While 2008 may have been a good year, the forecast for 2009 does not look as encouraging. According to Spellman, there is still sales activity.

"Right now we are seeing the large players will not release any money for capital expenditures until at least April. Where we are seeing some activity is at the mid- to small-size company level-the companies that have kept lean during the good times, who have money and want to step up to the next level. Those are the companies taking steps toward fabrication and [producing] safety glass," Spellman says.

And though the market for traditional glass and other building products may be slow, now may be just the time to explore new markets.

Willard says they have had a lot of interest recently in their new HOAF laminating line, which does not require the expense of an autoclave.

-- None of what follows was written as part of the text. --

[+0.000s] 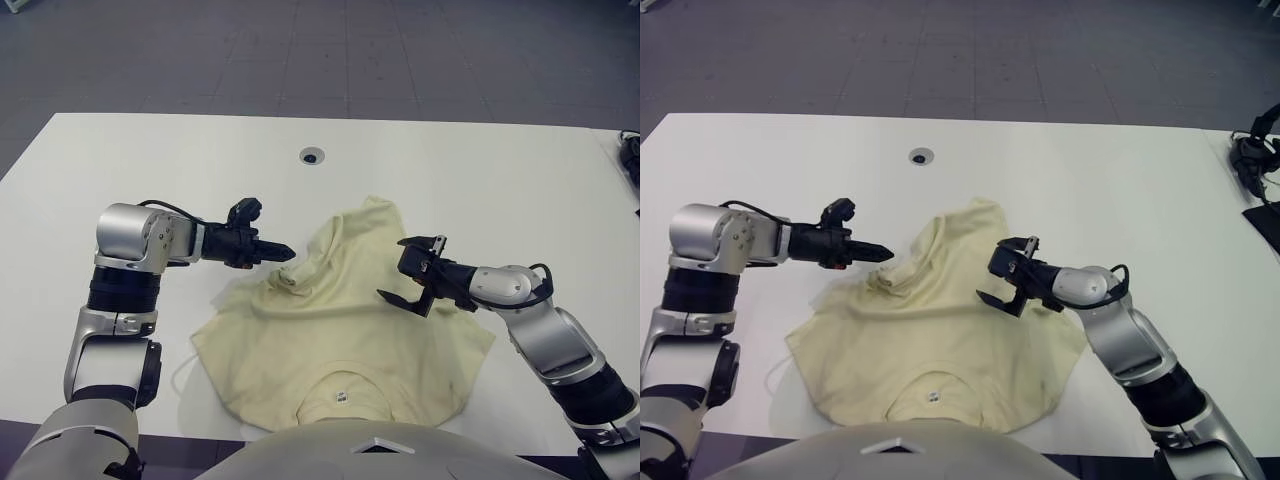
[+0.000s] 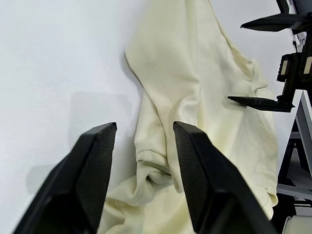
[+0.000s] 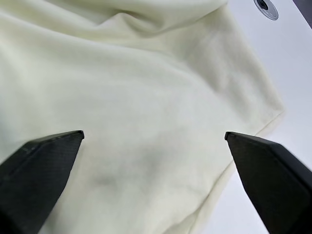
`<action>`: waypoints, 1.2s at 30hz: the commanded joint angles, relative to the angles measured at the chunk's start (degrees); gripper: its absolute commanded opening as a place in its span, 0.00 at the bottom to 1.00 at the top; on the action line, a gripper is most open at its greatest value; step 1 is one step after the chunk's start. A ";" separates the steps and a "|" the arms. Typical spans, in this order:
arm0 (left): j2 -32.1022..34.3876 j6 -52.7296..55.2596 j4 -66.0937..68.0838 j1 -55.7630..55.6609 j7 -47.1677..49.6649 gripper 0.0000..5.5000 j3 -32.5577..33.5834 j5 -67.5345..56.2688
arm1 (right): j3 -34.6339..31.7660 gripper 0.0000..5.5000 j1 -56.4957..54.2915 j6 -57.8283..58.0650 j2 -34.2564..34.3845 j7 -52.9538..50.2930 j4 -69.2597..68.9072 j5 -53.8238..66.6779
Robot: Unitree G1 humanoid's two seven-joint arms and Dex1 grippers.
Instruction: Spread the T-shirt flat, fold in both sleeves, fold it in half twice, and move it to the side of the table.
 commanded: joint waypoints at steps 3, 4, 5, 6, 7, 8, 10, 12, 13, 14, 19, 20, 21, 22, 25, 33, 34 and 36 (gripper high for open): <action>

"This is one way companies can get started with custom laminating," says Willard. "It also allows them to get started in the decorative business, creating products for applications such as partitions and skylights." He continues, "We are trying to show customers how they can create new avenues for growth."

Spellman has a similar view. "Companies could focus on other areas to utilize the equipment that they already have, which could allow them to penetrate other markets," he says. For example, Spellman recently traveled to Australia where he saw many fabricators producing backsplashes for kitchens and bathrooms. The backsplashes were made through the use of the same equipment many companies in the United States use-a tempering oven and low-iron glass.

"Companies here already have the capabilities to do something like that, and it's a minimal investment to get started," Spellman adds.